Digital Marketing & Sales Strategies | Xcellimark Blog

Yelp Aims To Detect Paid Reviews

Written by Scott Lambert | Jan 17, 2014 3:04:00 PM

“We have a team that is dedicated to running sting operations,” Yelp CEO Jeremy Stoppelman told the Telegraph this week. “So we pose as review writers who are interested in selling reviews to whoever would like to buy them. It has been incredibly successful in that we have been able to catch businesses red-handed."

It is the first time Yelp has been so overt about the problem of fake reviews, which present a real threat to its business model. Stoppelman’s line is that Yelp does not have serious issues of this kind and is merely acting to prevent them from developing, but readers may be more cynical. In admitting the problem and outlining its aggressive strategy for tackling it, Stoppelman suggests that his company is staying one step ahead of rivals such as Facebook and Google, which also host review content but whose quality checks may be less stringent.

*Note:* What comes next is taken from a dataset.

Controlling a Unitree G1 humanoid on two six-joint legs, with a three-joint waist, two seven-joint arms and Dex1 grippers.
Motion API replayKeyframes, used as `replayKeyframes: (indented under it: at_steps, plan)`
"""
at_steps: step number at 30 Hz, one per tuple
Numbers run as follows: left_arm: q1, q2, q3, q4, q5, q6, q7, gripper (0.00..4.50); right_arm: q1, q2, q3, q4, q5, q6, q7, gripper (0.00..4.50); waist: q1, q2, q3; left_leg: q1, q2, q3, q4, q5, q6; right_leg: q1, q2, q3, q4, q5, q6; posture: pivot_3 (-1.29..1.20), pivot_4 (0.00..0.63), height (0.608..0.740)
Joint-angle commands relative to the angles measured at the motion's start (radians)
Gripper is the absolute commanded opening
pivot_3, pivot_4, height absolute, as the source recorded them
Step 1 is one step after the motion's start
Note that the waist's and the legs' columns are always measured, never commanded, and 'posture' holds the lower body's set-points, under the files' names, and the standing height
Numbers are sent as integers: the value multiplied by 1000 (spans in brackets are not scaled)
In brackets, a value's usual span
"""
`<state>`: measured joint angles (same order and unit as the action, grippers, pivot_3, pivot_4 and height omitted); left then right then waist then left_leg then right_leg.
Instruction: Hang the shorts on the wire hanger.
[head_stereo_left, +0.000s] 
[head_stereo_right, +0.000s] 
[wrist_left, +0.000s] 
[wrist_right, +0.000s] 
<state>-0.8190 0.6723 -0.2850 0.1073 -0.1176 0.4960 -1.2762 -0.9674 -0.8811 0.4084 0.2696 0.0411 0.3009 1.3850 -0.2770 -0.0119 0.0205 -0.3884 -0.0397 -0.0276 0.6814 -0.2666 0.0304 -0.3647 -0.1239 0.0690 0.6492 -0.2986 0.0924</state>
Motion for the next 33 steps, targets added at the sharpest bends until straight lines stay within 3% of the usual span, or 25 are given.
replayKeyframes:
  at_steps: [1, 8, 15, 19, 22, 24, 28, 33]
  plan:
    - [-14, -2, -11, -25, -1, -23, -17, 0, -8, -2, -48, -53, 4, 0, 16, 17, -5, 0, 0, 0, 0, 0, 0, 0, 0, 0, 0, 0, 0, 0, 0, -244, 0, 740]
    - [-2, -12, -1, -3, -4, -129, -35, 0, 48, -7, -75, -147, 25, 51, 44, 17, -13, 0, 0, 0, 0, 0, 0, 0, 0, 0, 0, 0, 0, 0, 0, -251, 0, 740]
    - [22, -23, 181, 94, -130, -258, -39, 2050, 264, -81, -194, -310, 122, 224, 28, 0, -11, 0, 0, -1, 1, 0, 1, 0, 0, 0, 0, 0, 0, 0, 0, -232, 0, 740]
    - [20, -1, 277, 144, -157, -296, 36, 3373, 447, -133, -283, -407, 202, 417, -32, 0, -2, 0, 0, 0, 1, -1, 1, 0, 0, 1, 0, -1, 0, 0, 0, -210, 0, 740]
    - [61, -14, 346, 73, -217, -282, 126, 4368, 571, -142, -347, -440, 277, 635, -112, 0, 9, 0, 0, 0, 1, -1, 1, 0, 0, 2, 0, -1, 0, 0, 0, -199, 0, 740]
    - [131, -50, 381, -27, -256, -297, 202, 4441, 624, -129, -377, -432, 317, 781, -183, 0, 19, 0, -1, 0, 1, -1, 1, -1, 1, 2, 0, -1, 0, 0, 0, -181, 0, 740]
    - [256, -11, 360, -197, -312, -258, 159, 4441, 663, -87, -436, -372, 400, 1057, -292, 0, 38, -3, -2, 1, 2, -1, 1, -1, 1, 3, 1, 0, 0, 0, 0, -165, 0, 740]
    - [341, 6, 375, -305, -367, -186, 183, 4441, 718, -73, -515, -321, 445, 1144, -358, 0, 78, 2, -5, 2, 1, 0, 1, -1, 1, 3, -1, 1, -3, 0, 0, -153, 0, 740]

Having initially relied on software to detect fake reviews, Yelp moved on to a more proactive approach as users worked out ways to get around it. The current approach involves teams of Yelp staff posing as writers and offering to sell fake reviews. Crucially, rather than removing the profiles of offending businesses from the site, Yelp posts a notice on the site to let prospective customers know that they have been caught engaging in unethical behavior. Yelp has issued 285 of these notices so far and the affected businesses have seen their reputations decline sharply as a result.

The move comes just a month after Yelp itself was accused of unethical behavior in managing the reviews on its site. On December 19th the restaurant Yoon Sushi in Canton, Ga, complained that poor reviews of its business were highly visible on its profile page while five-star reviews had been relegated to the non-recommended section. Yoon Sushi put this down to the fact that it had declined to pay $299 a month for Yelp advertising and suggested that the review site was effectively trying to extort money from businesses. Yelp denied this and said that the process of allotting reviews to the recommended section or otherwise was an automatic one with no link to a business’s other activity on the site.

In talking to the press, Stoppelman is clearly hoping to scare off would-be fakers as well as to catch them. Some may still try to sneak around the system. It is an arms race in terms of techniques, Stoppelman suggests, but one that Yelp is determined to keep winning.